Safety engineers discuss future of OSHA with Obama's team
Officials from the American Society of Safety Engineers met with the new administration to discuss its key concerns about the future of the Occupational Safety and Health Administration.
The group offered suggestions on a variety of issues ranging from rulemaking to strengthening support for state OSHA programs. To head federal safety and health agencies, ASSE officials urged the Obama administration to select individuals who have the leadership capabilities to build relationships across the spectrum of occupational safety and health stakeholders.
According to the group, the new administration should:
- Examine how OSHA standards are pursued. ASSE officials said OSHA should lead efforts to develop cooperative mechanisms to help counter the division that has limited the agency's ability to update standards and permissible exposure limits.
- Advance risk-based safety and health management approaches. According to the group, OSHA should encourage employers to take proactive responsibility for safety and health through risk-based regulatory approaches and compliance assistance resources. Europe, Japan, China and committed U.S. employers already use such approaches. ASSE officials said OSHA is falling behind the world in not incorporating risk-based safety and health management approaches.
- Understand that OSHA can help U.S. companies save jobs. Officials said rulemaking on global harmonization of hazard communications will help U.S. employers compete across the globe and should be completed. An engaged OSHA can help ensure occupational safety and health issues are addressed fully in U.S. trade agreements, the group said.
- Continue to support cooperative programs. The group said that initiatives, such as the Voluntary Protection Program and OSHA alliances, continue to advance employer understanding that safe workplaces save lives and positively impact an employer's bottom line.
- Allow third-party safety audits. The ASSE said it supports extending OSHA effectiveness by establishing a program to allow third-party safety audits of companies under strict requirements to ensure professionalism and maximize effect, thereby expanding the agency's reach beyond the limits of its current enforcement and cooperative programs.
- Keep an open mind regarding ergonomics regulation. If ergonomics emerges as a regulatory goal, officials said the ASSE will not be able to support a prescriptive approach. The group said its members' knowledge and experience indicate that ergonomic problems are addressed through specific job and workplace fixes. Any approach to ergonomics must be risk-based, encourage cooperation, and avoid prescriptive, one-size-fits-all solutions that cannot work, officials said.

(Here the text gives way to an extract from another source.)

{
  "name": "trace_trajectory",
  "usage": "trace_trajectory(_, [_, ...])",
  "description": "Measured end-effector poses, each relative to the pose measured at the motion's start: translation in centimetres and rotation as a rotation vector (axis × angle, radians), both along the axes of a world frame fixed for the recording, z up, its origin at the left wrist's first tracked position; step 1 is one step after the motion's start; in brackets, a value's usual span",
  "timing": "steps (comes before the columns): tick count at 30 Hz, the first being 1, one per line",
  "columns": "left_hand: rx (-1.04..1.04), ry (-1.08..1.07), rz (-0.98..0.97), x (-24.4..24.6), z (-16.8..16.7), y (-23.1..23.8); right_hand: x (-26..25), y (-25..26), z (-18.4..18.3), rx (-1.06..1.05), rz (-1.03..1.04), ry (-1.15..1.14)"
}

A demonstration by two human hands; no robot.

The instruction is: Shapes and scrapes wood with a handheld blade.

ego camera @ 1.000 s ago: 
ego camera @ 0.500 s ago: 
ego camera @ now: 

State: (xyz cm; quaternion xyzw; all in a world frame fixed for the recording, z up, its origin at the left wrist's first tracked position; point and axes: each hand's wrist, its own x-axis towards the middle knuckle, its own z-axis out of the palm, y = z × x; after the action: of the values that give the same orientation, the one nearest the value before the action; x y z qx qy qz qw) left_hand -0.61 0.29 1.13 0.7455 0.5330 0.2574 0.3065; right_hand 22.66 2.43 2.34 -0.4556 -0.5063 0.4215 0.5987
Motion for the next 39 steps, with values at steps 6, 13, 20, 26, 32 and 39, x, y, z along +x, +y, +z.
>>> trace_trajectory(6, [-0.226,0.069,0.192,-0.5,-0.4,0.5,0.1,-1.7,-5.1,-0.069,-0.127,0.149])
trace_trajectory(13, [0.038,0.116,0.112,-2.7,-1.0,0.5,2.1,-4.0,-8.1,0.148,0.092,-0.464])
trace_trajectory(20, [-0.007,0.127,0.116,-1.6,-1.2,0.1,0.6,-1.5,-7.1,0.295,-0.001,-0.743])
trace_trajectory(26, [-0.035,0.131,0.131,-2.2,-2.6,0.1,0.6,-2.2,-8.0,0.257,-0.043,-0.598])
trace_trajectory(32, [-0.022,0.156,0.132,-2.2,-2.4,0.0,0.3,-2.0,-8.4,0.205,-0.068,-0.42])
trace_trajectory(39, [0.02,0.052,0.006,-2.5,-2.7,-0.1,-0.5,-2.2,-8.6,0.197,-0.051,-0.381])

- Harmonize with voluntary consensus standards. Officials said OSHA should increase its participation level in the voluntary consensus standard community and comply fully with the Technology Transfer Act's mandate to consider consensus standards when engaged in rulemaking. Use of such standards, the group said, will help expedite rulemaking and keep pace with current safety practices.
- Focus on transportation-related fatalities. Transportation-related deaths continue to be the leading cause of workplace fatalities in the United States. According to the ASSE, OSHA should examine its current efforts and engage employers, employees, and other federal agencies to create an emphasis on addressing this problem.
- Cooperate with NIOSH. The group said OSHA's relationship with the National Institute for Occupational Safety and Health envisioned by the 1970 Occupational Safety and Health Act should be increased so that NIOSH's work -- including key safety, health and environmental research -- can support and contribute to OSHA's standards and other activities.
- Improve support for state programs. The ASSE said OSHA's ability to support and encourage state program effectiveness must be strengthened.